Luke McWilliams gives his review of the 2019 film, Les Misérables, that is based on a real-life occurrence of police violence which took place in Montfermeil on 14 October 2008.
Soon after France’s 2018 FIFA World Cup victory, new anti-crime recruit, police officer Stéphane Ruiz (Damien Bonnard), is assigned to work with aggressive and abusive squad leader Chris (co-writer Alexis Manenti) and complacent brigadier Gwada (Djebril Zonga) in the Paris working-class commune of Montfermeil. Soon, the leader of a gypsy circus confronts local community leader ‘The Mayor’ about a missing lion cub that he believes one of The Mayor’s community members has stolen!
Based on a real-life occurrence of police violence observed and filmed by director and co-writer Ladj Ly, the movie is also inspired by the 2005 Paris riots. These were sparked by rising tensions due to police harassment of youth of African, North African and Arab heritage in the poorer housing estates of Clichy-sous-Bois. A state of emergency was declared as the riots went on for three weeks, resulting in more than 8,000 burnt-out vehicles and over 2,760 individuals arrested.
Rookie Stéphane’s training day is spent patrolling the area, getting the lay of the land and the unorthodox, ‘cowboy’ methods of his senior partners in keeping the peace.
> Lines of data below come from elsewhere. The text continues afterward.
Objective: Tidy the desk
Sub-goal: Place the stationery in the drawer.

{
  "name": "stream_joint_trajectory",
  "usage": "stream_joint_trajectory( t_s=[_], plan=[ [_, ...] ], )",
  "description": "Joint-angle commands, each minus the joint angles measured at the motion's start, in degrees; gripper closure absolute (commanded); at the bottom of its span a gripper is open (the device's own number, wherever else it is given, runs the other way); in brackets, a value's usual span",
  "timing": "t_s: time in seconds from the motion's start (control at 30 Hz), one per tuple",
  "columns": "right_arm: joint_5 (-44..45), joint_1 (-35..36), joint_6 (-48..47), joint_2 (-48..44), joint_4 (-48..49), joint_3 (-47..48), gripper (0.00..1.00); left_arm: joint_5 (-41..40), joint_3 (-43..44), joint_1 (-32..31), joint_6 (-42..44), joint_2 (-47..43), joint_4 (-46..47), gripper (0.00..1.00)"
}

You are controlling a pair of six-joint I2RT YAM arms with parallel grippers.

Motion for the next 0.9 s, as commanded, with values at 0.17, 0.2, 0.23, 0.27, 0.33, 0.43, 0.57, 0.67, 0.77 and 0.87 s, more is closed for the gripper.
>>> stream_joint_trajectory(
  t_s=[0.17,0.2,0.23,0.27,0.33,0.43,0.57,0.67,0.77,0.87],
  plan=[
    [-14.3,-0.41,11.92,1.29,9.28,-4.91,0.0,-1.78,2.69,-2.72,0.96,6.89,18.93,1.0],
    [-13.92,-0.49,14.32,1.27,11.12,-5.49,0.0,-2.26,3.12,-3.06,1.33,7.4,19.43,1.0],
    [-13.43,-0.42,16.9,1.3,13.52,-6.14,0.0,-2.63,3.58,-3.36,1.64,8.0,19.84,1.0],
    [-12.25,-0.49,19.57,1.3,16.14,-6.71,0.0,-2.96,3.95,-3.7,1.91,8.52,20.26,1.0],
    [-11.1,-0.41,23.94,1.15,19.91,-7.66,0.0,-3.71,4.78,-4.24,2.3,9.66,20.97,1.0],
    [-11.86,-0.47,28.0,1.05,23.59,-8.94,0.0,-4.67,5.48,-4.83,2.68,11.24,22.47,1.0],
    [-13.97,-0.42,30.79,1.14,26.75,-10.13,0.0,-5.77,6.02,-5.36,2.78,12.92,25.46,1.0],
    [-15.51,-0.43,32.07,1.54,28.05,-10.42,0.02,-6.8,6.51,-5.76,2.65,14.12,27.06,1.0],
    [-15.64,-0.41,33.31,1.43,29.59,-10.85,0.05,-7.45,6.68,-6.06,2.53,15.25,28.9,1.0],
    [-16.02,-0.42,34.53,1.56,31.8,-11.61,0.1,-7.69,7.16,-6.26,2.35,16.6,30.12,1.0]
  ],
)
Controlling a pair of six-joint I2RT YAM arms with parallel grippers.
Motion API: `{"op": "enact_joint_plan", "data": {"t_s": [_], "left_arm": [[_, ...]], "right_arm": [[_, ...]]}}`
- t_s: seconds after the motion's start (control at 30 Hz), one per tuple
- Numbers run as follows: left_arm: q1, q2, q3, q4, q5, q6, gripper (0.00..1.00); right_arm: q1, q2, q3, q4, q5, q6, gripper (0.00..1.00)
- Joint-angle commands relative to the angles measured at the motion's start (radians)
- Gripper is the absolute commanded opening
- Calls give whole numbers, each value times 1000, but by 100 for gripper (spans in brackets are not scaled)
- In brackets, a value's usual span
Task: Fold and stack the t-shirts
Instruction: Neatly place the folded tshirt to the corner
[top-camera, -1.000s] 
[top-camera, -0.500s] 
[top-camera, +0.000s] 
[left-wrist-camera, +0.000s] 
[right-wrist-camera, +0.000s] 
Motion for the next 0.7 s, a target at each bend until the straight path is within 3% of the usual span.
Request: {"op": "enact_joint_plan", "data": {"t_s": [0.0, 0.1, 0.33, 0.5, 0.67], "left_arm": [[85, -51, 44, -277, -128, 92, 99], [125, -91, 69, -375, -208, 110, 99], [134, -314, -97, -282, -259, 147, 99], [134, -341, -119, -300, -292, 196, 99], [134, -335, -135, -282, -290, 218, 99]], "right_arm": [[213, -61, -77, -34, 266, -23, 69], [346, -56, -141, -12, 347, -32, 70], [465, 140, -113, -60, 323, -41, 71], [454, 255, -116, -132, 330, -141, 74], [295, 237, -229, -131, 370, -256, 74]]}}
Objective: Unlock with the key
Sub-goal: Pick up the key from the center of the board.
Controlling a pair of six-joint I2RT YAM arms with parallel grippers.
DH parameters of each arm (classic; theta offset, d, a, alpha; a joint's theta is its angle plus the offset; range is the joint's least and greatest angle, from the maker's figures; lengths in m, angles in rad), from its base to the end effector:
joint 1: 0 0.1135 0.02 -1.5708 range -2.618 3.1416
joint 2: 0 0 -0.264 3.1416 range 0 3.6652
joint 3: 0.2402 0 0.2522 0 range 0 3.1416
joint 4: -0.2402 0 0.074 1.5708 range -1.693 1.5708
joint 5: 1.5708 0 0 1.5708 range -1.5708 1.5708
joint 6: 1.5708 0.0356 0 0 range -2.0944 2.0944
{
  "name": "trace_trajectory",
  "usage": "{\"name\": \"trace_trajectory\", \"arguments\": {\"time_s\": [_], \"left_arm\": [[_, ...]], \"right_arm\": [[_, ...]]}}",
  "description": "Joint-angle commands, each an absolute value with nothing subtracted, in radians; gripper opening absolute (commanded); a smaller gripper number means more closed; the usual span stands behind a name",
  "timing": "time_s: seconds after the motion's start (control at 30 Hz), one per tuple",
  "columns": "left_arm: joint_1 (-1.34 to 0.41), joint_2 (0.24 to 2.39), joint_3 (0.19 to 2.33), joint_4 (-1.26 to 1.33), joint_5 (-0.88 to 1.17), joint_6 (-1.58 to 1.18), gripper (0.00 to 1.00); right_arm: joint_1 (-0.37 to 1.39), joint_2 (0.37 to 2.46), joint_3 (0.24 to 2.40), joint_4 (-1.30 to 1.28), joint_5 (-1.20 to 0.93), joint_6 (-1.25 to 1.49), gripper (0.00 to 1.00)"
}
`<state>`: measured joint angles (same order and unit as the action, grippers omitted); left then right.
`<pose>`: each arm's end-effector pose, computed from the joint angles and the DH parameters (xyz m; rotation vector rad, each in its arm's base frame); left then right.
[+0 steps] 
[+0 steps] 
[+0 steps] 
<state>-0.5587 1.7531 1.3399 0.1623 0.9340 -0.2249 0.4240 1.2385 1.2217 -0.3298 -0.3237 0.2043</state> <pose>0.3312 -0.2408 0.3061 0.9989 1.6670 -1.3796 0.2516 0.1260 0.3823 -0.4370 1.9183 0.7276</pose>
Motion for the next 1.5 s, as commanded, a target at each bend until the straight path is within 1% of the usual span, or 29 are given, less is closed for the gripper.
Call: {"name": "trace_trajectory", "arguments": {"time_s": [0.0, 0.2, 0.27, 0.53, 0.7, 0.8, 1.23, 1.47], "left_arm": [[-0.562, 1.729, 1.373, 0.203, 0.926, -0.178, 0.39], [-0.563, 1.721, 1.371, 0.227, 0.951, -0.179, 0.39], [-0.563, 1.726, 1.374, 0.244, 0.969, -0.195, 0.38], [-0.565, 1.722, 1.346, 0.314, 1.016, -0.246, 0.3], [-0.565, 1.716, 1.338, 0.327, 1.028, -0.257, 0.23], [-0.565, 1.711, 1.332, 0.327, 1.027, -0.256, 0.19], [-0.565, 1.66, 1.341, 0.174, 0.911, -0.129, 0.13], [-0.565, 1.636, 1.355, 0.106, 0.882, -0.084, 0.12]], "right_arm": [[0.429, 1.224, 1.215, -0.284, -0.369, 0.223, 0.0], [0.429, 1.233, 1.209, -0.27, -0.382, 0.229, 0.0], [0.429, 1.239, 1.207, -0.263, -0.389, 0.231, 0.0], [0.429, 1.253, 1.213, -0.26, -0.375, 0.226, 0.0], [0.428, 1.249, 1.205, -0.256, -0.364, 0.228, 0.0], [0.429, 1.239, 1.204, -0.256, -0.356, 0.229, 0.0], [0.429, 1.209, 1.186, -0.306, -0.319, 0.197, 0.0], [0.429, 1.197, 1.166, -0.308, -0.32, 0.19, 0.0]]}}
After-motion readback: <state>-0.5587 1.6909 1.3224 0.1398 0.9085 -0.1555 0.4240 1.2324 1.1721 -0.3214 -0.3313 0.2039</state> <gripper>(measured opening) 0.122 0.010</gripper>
Key community leaders are introduced, as are the children at the brunt of the police harassment. When an arrest goes wrong and the resulting police violence is captured on drone footage, it is understood by all that the entire commune, if not the city, is at risk of a repeat of large-scale violence.
Verdict: Beautifully and confidently captured with Steadicam and drone footage, Les Misérables is visceral, authentic and affecting. 4.5 stars.